Last updated: Fri 14 Jun 2019, 12:33 AM

Two oil tankers were attacked on Thursday and left adrift in the Gulf of Oman, driving up oil prices and stoking fears of a new confrontation between Iran and the United States.
The White House said President Donald Trump had been briefed and that the US government would continue to assess the situation. Washington accused Tehran of being behind a similar attack on May 12 on four tankers in the same area, a vital shipping route through which much of the world's oil passes.
The Saudi-led coalition, which is battling the Iran-aligned Houthis in Yemen, described Thursday's events as a "major escalation".
No one has claimed Thursday's attacks and no one has specifically blamed them on any party.
Iranian Foreign Minister Javad Zarif described the incidents as "suspicious" on Twitter and called for regional dialogue. Tehran has denied responsibility for the May 12 attacks.
Russia, one of Iran's main allies, was quick to urge caution, saying no one should rush to conclusions about the incident or use it to put pressure on Tehran.
UN Secretary-General Antonio Guterres told a meeting of the UN Security Council on cooperation between the United Nations and the League of Arab States: "Facts must be established and responsibilities clarified."
He warned that the world cannot afford "a major confrontation in the Gulf region".
Council diplomats said the United States told them it planned to raise the issue of "safety and freedom of navigation" in the Gulf during a closed-door meeting of the Security Council later on Thursday.
"It's unacceptable for any party to attack commercial shipping and today's attacks on ships in the Gulf of Oman raise very serious concerns," acting US Ambassador to the UN Jonathan Cohen told the UN meeting.
Crude prices climbed as much as 4% after the attacks near the entrance to the Strait of Hormuz, a crucial shipping artery for Saudi Arabia, the world's biggest oil exporter, and other Gulf energy producers.

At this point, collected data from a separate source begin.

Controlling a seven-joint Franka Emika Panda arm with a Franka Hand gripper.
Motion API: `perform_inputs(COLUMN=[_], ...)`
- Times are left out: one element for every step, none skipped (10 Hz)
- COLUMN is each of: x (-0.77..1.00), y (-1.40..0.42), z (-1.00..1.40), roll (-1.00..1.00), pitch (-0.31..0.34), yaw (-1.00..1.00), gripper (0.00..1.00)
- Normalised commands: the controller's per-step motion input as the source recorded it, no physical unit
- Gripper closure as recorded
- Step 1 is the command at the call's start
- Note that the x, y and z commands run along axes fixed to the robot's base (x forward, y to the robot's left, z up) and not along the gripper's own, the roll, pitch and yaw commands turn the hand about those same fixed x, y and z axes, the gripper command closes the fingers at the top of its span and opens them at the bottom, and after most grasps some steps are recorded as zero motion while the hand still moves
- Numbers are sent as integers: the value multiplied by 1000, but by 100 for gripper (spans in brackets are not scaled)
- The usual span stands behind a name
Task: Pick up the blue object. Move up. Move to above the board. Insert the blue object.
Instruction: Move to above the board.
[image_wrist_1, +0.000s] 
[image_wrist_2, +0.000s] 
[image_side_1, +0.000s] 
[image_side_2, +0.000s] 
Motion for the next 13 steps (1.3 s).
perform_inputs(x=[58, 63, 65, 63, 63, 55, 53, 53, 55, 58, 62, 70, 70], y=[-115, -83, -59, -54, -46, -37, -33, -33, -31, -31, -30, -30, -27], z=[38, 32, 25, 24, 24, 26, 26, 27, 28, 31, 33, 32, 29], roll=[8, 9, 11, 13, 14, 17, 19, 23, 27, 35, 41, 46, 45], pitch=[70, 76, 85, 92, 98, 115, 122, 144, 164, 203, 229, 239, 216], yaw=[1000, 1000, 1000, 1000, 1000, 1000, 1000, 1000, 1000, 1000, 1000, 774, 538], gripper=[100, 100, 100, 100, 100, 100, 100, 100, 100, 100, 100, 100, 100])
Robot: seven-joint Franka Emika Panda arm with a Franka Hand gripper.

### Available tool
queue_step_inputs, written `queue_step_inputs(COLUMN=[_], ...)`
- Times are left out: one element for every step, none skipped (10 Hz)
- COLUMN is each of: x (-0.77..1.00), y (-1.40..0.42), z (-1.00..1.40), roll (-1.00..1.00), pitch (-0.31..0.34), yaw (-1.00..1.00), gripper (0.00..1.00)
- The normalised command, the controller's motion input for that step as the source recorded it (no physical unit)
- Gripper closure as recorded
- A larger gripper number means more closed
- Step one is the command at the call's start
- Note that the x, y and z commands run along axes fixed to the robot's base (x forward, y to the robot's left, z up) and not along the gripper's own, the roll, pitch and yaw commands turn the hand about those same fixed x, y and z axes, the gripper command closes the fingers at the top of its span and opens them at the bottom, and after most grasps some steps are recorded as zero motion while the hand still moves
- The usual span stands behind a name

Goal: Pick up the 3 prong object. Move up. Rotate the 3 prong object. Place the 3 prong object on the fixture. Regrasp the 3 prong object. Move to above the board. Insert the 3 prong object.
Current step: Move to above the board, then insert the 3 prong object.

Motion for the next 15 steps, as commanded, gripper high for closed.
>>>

"We need to remember that some 30% of the world's (seaborne) crude oil passes through the straits. If the waters are becoming unsafe, the supply to the entire Western world could be at risk," said Paolo d'Amico, chairman of INTERTANKO tanker association.
The crew of the Norwegian-owned Front Altair abandoned ship in waters between Gulf Arab states and Iran after a blast that a source said might have been from a magnetic mine. The ship was ablaze, sending a huge plume of smoke into the air.
The crew were picked up by a passing ship and handed to an Iranian rescue boat.
The second ship, a Japanese-owned tanker, was hit by a suspected torpedo, the firm that chartered the ship said. Its crew were also picked up safely. However, a person with knowledge of the matter said the attacks did not use torpedoes.
The Bahrain-based US Navy Fifth Fleet said it had assisted the two tankers after receiving distress calls.